DIRECTIONS: Could you set down exactly the lines in the records below between the line holding "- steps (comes" and the line holding "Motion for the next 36", inclusive?

RECORDED DATA:
╭──

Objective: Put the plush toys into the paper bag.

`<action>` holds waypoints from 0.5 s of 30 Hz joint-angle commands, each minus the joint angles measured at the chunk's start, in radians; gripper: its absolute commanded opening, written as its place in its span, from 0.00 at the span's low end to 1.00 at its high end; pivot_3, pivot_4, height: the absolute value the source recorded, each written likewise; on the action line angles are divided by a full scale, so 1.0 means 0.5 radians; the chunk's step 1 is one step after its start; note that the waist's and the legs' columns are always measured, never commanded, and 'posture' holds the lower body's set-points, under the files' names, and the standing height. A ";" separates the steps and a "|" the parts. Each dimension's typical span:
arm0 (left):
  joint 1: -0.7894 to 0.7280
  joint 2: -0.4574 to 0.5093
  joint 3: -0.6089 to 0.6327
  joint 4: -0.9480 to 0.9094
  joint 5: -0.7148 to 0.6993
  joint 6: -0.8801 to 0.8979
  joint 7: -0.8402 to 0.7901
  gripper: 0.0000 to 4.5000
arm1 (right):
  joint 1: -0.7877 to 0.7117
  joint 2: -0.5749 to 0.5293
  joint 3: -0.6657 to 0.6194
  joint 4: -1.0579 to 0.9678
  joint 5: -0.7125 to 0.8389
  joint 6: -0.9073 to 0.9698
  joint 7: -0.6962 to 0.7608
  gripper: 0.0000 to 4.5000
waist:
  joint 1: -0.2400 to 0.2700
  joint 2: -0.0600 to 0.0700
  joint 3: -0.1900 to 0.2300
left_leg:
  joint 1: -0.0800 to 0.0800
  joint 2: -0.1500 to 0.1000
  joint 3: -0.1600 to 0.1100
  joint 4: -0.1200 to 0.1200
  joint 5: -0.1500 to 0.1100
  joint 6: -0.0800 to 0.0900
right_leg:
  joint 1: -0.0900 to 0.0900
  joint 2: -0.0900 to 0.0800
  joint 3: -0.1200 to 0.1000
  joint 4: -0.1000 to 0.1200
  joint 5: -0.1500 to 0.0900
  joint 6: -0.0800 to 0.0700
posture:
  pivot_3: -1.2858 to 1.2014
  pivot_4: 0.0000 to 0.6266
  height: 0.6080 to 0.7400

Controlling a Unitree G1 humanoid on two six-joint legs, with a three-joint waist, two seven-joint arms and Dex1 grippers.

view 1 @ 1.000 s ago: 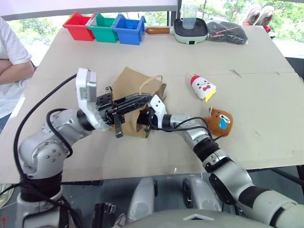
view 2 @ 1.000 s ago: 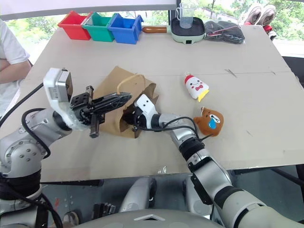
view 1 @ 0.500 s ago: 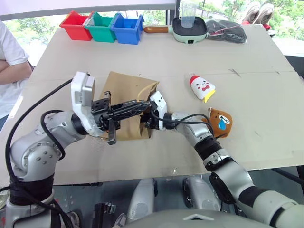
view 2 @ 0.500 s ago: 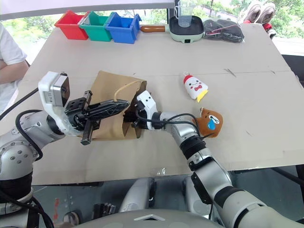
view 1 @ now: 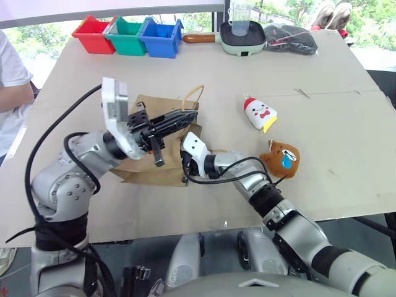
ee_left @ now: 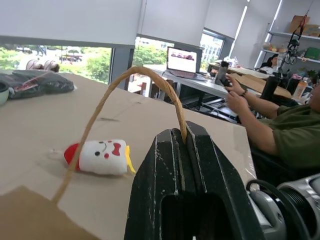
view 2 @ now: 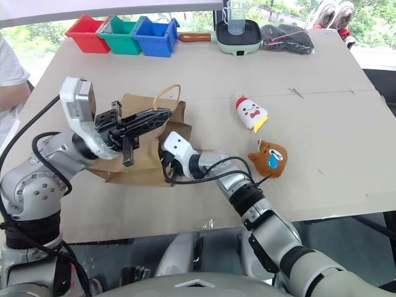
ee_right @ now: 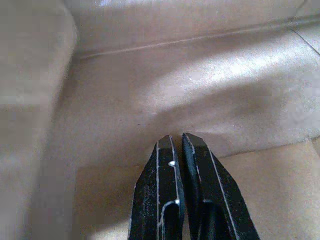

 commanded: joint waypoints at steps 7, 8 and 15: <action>-0.146 -0.048 0.126 0.054 0.054 -0.179 0.057 0.00 | 0.011 0.114 0.046 0.283 -0.175 -0.015 -0.155 0.00 | 0.010 0.001 -0.001 | 0.003 0.000 -0.001 0.001 0.003 -0.004 | 0.001 0.001 0.001 0.002 0.000 0.000 | 0.52 0.24 1.00; -0.160 -0.052 0.137 0.064 0.058 -0.187 0.067 0.00 | 0.007 0.119 0.049 0.289 -0.184 -0.010 -0.164 0.00 | 0.010 0.000 -0.001 | 0.003 0.000 -0.001 0.001 0.003 -0.005 | 0.001 0.001 0.001 0.002 0.000 0.000 | 0.52 0.24 1.00; -0.194 -0.039 0.198 0.094 0.046 -0.209 0.080 0.00 | -0.032 0.123 0.114 0.287 -0.325 0.130 -0.363 0.00 | 0.010 0.004 -0.005 | 0.004 0.000 -0.001 0.001 0.004 -0.006 | 0.002 0.002 0.001 0.003 0.000 0.000 | 0.52 0.24 1.00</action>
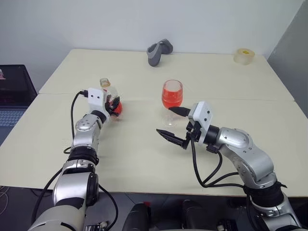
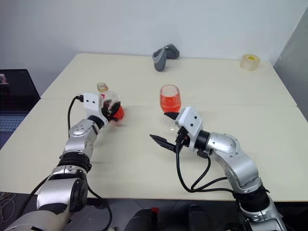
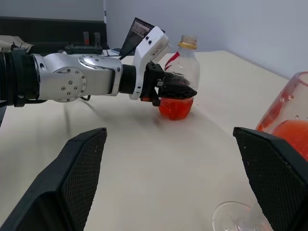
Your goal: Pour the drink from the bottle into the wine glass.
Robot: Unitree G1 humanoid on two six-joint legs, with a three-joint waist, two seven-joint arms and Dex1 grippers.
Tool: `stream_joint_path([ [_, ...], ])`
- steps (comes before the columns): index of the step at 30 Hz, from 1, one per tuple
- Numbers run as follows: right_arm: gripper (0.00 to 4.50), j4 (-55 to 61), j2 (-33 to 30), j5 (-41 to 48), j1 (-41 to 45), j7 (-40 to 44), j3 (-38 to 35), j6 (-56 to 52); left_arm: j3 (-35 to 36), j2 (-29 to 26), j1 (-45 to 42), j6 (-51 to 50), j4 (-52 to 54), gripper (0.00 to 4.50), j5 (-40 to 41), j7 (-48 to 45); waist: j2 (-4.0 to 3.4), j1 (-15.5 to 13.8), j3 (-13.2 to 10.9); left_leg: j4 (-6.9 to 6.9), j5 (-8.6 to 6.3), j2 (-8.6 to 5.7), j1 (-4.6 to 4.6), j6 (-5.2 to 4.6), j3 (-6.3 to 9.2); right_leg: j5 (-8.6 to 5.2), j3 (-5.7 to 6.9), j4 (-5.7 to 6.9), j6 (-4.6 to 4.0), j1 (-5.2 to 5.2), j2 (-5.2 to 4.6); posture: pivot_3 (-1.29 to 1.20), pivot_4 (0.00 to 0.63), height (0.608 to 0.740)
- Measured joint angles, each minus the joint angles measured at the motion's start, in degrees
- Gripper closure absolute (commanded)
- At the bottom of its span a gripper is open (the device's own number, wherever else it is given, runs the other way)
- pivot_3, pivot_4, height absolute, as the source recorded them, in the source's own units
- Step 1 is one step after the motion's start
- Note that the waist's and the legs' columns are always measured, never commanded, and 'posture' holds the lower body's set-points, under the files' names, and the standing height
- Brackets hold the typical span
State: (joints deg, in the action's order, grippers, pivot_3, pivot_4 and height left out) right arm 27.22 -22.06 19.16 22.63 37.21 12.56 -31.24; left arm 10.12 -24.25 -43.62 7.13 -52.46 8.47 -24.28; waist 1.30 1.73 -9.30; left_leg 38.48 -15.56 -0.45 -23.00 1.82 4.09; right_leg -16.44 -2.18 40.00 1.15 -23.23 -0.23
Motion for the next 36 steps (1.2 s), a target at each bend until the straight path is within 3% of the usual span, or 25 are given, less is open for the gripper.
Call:
stream_joint_path([
  [5, 0.00, 0.08, -0.02, 0.00, -0.16, -0.02, 0.01, 0.00, 0.51, 0.06, 1.37, -0.09, 1.00, 0.02, 0.42, -0.29, 0.00, -0.01, 0.00, 0.00, 0.00, 0.00, 0.00, 0.00, 0.01, 0.00, -0.01, 0.00, 0.00, 0.00, 0.00, 0.00, 0.150, 0.740],
  [10, 0.00, 0.87, -0.03, 0.02, -1.47, -0.11, 0.00, 0.00, 1.15, -0.07, 7.62, -2.64, 11.92, 0.02, 1.65, -0.45, 0.00, 0.01, 0.00, -0.03, 0.00, 0.03, 0.00, 0.01, 0.01, 0.00, -0.11, -0.01, 0.00, 0.00, -0.01, 0.00, 0.150, 0.740],
  [15, 0.00, 2.74, 0.10, -0.02, -5.81, -2.53, -0.91, 0.06, 1.78, -0.39, 20.28, -12.41, 33.89, 0.02, 4.52, 0.29, 0.00, 0.03, 0.00, -0.09, 0.00, 0.06, 0.00, 0.01, 0.02, 0.00, -0.15, -0.03, 0.00, 0.00, -0.04, 0.00, 0.150, 0.740],
  [20, 0.00, 3.70, 2.29, -0.20, -10.33, -7.81, -3.84, 0.13, 4.63, -0.34, 29.05, -19.40, 48.84, 0.02, 6.16, 4.34, 0.03, -0.07, 0.03, -0.09, -0.01, 0.06, 0.06, 0.01, 0.02, 0.00, -0.13, -0.02, -0.01, 0.06, -0.04, 0.00, 0.150, 0.740],
  [27, 0.00, -1.86, 7.03, -4.45, -16.79, -15.28, -9.48, 9.14, 6.00, 2.25, 38.74, -21.72, 57.96, 0.02, 5.18, 9.93, 0.04, -0.24, 0.08, -0.17, -0.01, 0.04, 0.11, 0.01, -0.03, 0.00, -0.16, -0.05, -0.01, 0.08, -0.06, 0.00, 0.150, 0.740],
  [36, 0.00, -17.62, 11.06, -9.03, -16.13, -21.10, -13.17, 21.96, 5.97, 4.51, 38.83, -21.82, 59.88, 0.02, 4.90, 12.62, 0.05, -0.15, 0.11, -0.33, 0.00, 0.05, 0.21, 0.01, -0.16, 0.00, -0.25, -0.05, -0.01, 0.06, -0.03, 0.00, 0.150, 0.740],
])
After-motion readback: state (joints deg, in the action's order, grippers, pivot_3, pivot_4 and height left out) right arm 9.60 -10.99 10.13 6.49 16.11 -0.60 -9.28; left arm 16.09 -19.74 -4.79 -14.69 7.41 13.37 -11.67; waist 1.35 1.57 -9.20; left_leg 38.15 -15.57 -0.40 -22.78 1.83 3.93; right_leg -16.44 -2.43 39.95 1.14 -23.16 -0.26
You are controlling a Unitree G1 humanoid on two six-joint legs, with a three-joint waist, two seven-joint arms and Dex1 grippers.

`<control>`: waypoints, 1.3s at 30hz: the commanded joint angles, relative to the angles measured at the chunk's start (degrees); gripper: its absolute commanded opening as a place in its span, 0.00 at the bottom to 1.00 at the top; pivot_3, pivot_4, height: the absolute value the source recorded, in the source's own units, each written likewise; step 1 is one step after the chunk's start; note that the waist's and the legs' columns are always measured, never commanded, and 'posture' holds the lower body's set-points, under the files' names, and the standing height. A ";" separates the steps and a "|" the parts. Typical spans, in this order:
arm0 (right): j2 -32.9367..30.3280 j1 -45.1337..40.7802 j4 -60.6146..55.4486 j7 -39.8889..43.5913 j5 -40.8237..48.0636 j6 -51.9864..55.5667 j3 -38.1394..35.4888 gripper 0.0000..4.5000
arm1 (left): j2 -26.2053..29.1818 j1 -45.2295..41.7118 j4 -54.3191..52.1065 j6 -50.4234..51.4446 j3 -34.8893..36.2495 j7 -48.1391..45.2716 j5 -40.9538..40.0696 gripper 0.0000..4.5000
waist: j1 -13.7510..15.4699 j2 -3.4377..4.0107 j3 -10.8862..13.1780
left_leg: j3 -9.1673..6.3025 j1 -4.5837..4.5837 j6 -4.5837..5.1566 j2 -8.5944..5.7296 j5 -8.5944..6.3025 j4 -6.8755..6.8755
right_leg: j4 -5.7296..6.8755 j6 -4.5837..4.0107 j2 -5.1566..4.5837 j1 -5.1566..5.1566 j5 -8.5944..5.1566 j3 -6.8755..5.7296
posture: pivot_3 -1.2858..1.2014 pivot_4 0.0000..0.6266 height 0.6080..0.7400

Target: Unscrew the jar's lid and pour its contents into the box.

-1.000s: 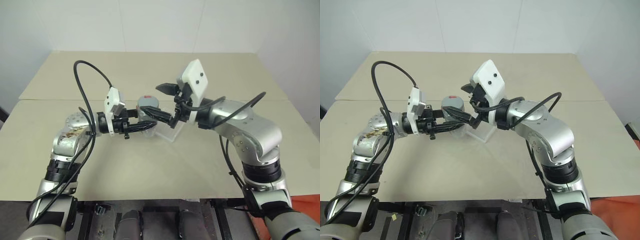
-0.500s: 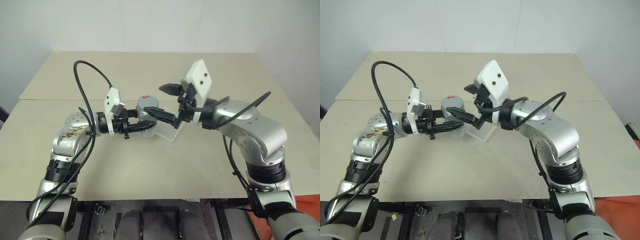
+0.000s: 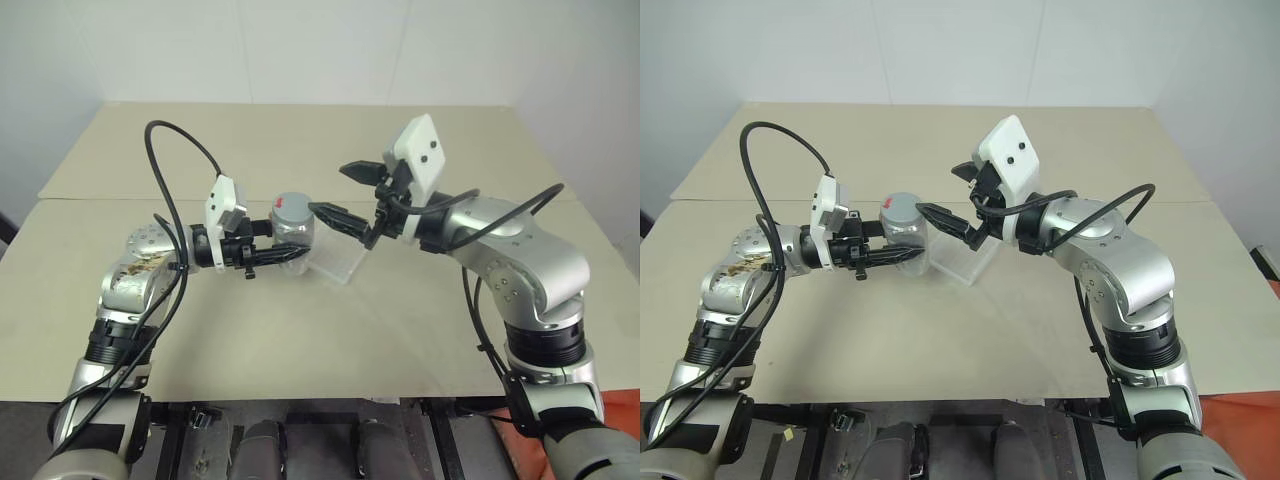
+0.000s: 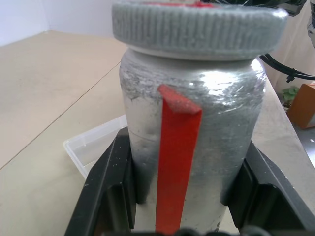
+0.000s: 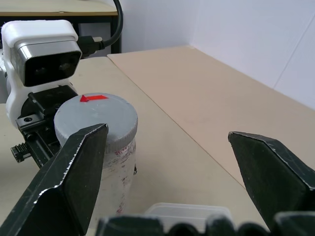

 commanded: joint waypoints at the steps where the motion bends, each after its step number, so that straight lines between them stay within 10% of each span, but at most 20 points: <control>1: -0.31 -0.40 0.47 -0.02 -1.12 -1.00 -0.70 0.99 | 0.18 -0.75 -2.90 -0.75 1.49 -0.89 -1.78 0.43 | 0.02 0.00 0.00 | 0.00 0.00 0.00 0.00 0.00 0.00 | 0.00 0.00 0.00 0.00 0.00 0.00 | 0.52 0.24 1.00; 26: 1.04 -2.64 1.76 4.07 11.55 2.36 -10.20 0.99 | -0.05 -1.41 -0.23 -1.33 0.83 -1.31 -1.22 0.43 | 0.01 0.00 0.00 | -0.01 0.00 0.00 0.00 0.00 0.00 | 0.00 0.00 0.00 0.01 0.00 0.00 | 0.52 0.24 1.00; 39: 5.07 -3.62 1.33 2.99 11.33 3.11 -1.62 0.99 | -1.57 -4.30 3.56 -3.06 -0.84 -3.56 0.40 0.43 | 0.03 0.00 0.00 | 0.00 0.00 0.00 0.00 0.00 0.00 | 0.04 0.00 0.00 0.01 0.00 -0.01 | 0.52 0.24 1.00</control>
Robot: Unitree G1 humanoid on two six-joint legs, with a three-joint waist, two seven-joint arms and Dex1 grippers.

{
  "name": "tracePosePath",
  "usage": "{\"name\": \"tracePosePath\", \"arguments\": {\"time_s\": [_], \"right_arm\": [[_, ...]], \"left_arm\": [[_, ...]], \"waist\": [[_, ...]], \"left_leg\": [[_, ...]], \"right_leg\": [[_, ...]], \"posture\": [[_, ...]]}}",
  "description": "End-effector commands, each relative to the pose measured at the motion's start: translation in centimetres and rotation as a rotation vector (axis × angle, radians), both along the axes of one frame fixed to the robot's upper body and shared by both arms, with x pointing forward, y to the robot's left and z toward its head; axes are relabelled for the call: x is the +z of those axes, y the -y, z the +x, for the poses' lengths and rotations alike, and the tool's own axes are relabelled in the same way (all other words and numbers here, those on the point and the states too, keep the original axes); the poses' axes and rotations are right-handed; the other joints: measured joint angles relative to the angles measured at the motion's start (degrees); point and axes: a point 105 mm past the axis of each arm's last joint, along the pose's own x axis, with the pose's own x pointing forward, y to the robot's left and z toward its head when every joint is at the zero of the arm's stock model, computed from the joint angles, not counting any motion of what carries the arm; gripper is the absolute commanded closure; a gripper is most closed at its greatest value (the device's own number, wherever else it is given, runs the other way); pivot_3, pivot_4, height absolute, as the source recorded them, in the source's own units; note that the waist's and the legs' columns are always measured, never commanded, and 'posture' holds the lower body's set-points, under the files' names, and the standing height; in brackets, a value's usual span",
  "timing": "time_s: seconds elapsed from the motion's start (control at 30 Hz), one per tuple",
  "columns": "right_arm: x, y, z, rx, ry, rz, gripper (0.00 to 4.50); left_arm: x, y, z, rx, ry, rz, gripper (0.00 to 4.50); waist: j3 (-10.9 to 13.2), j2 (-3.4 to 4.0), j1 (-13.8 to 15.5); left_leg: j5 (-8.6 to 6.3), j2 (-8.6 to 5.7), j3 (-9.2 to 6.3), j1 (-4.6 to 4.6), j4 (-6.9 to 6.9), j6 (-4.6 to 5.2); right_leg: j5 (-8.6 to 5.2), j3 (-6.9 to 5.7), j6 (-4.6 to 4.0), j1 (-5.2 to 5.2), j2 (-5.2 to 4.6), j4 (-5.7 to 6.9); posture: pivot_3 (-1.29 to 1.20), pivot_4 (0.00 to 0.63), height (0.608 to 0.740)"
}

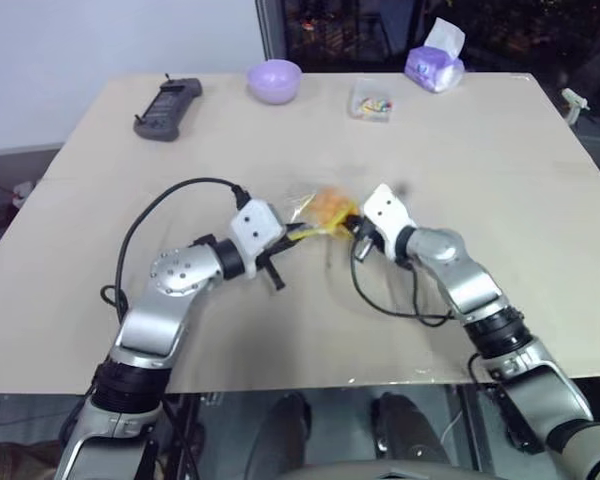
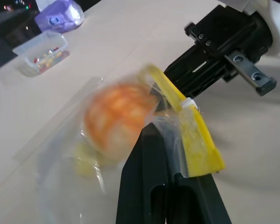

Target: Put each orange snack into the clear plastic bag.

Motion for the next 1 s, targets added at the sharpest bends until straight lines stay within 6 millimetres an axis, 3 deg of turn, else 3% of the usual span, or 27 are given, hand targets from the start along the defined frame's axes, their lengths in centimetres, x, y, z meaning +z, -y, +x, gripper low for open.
{"name": "tracePosePath", "arguments": {"time_s": [0.03, 0.13, 0.23, 0.33, 0.53, 0.67, 0.77, 0.83, 0.9, 1.0], "right_arm": [[2.3, -1.3, -0.4, 0.056, 0.014, 0.11, 4.34], [2.1, -1.9, -0.3, 0.067, -0.034, 0.149, 4.34], [2.2, -2.2, 0.0, 0.06, -0.04, 0.163, 3.35], [2.6, -1.8, 0.5, 0.009, 0.01, 0.166, 1.96], [4.2, 0.1, -0.3, 0.013, 0.06, 0.205, 1.96], [5.2, 2.5, -0.6, -0.03, 0.106, 0.209, 1.96], [3.5, 4.1, 0.5, -0.099, 0.185, 0.026, 1.96], [2.2, 4.1, 1.2, -0.118, 0.197, -0.042, 1.96], [0.0, 3.1, 2.2, -0.122, 0.194, -0.1, 1.96], [-1.2, 1.9, 3.1, -0.118, 0.182, -0.112, 1.96]], "left_arm": [[0.0, -0.3, 0.1, 0.0, 0.04, 0.027, 4.5], [-0.3, -0.7, 0.3, 0.009, 0.04, 0.037, 4.5], [-0.4, -1.1, 0.4, 0.014, 0.044, 0.04, 4.5], [-0.3, -1.8, 0.8, 0.034, 0.028, -0.01, 4.5], [1.1, -3.3, 1.8, 0.093, -0.048, -0.194, 4.5], [1.9, -4.0, 2.1, 0.108, -0.09, -0.273, 4.5], [2.8, -4.0, 2.2, 0.095, -0.119, -0.339, 4.5], [3.4, -4.0, 2.2, 0.085, -0.135, -0.373, 4.5], [4.2, -4.0, 2.4, 0.078, -0.151, -0.42, 4.5], [5.1, -4.3, 2.6, 0.08, -0.171, -0.48, 4.5]], "waist": [[0.0, 0.0, -0.18], [0.0, 0.0, -0.16], [0.0, 0.0, -0.04], [0.0, 0.0, 0.03], [0.0, 0.0, 0.09], [0.0, 0.0, 0.04], [0.0, 0.0, 0.01], [0.0, -0.01, -0.18], [-0.01, -0.03, -0.49], [-0.01, -0.02, -1.15]], "left_leg": [[0.0, 0.01, 0.0, 0.0, 0.0, 0.0], [0.0, 0.05, -0.01, 0.01, -0.01, 0.0], [0.0, 0.02, 0.0, 0.0, -0.01, 0.0], [0.0, 0.02, -0.01, 0.0, -0.01, 0.0], [0.0, 0.02, -0.02, -0.01, -0.01, 0.0], [0.0, 0.01, -0.04, -0.03, 0.0, 0.0], [0.0, 0.01, -0.02, -0.01, 0.0, 0.0], [0.0, 0.02, -0.02, 0.01, 0.0, 0.0], [0.0, 0.04, 0.0, 0.03, 0.0, 0.0], [0.01, 0.06, 0.01, 0.05, -0.01, -0.01]], "right_leg": [[0.0, 0.0, 0.0, 0.0, 0.0, 0.01], [0.0, 0.0, 0.0, -0.01, 0.04, 0.03], [0.0, 0.01, 0.0, 0.0, 0.02, 0.01], [0.0, 0.0, 0.0, 0.0, 0.02, 0.02], [0.0, -0.02, 0.0, -0.01, 0.01, 0.02], [0.0, -0.04, 0.0, 0.0, 0.0, 0.0], [0.0, -0.04, 0.0, 0.0, 0.0, 0.02], [0.0, -0.03, 0.0, 0.0, 0.01, 0.03], [0.0, 0.0, 0.0, -0.01, 0.04, 0.04], [0.0, 0.01, 0.0, 0.0, 0.06, 0.07]], "posture": [[0.0, 0.15, 0.74], [0.0, 0.15, 0.74], [0.0, 0.15, 0.74], [0.0, 0.15, 0.74], [0.0, 0.15, 0.74], [0.0, 0.15, 0.74], [0.0, 0.15, 0.74], [0.0, 0.15, 0.74], [0.0, 0.15, 0.74], [0.0, 0.15, 0.74]]}}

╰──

ANSWER TO THIS EXERCISE:
- steps (comes before the columns): index of the step at 30 Hz, from 1, one per tuple
- Numbers run as follows: right_arm: gripper (0.00 to 4.50), j4 (-55 to 61), j2 (-33 to 30), j5 (-41 to 48), j1 (-41 to 45), j7 (-40 to 44), j3 (-38 to 35), j6 (-56 to 52); left_arm: j3 (-35 to 36), j2 (-29 to 26), j1 (-45 to 42), j6 (-51 to 50), j4 (-52 to 54), gripper (0.00 to 4.50), j5 (-40 to 41), j7 (-48 to 45); waist: j2 (-4.0 to 3.4), j1 (-15.5 to 13.8), j3 (-13.2 to 10.9); left_leg: j4 (-6.9 to 6.9), j5 (-8.6 to 6.3), j2 (-8.6 to 5.7), j1 (-4.6 to 4.6), j6 (-5.2 to 4.6), j3 (-6.3 to 9.2); right_leg: j5 (-8.6 to 5.2), j3 (-5.7 to 6.9), j4 (-5.7 to 6.9), j6 (-4.6 to 4.0), j1 (-5.2 to 5.2), j2 (-5.2 to 4.6); posture: pivot_3 (-1.29 to 1.20), pivot_4 (0.00 to 0.63), height (0.608 to 0.740)
- Measured joint angles, each minus the joint angles measured at the motion's start, in degrees
- Gripper closure absolute (commanded)
- At the bottom of its span a gripper is open (the device's own number, wherever else it is given, runs the other way)
- pivot_3, pivot_4, height absolute, as the source recorded them, in the source's own units
- Step 1 is one step after the motion's start
- Note that the waist's and the legs' columns are always measured, never commanded, and 'posture' holds the lower body's set-points, under the files' names, and the standing height
- Brackets hold the typical span
State: (joints deg, in the action's order, grippers, pivot_3, pivot_4 and height left out) right arm 27.22 -22.06 19.16 22.63 37.21 12.56 -31.24; left arm 10.12 -24.25 -43.62 7.13 -52.46 8.47 -24.28; waist 1.30 1.73 -9.30; left_leg 38.48 -15.56 -0.45 -23.00 1.82 4.09; right_leg -16.44 -2.18 40.00 1.15 -23.23 -0.23
Motion for the next 36 steps (1.2 s), a target at each bend until the straight path is within 3% of the usual span, or 25 are given, less is open for the gripper.

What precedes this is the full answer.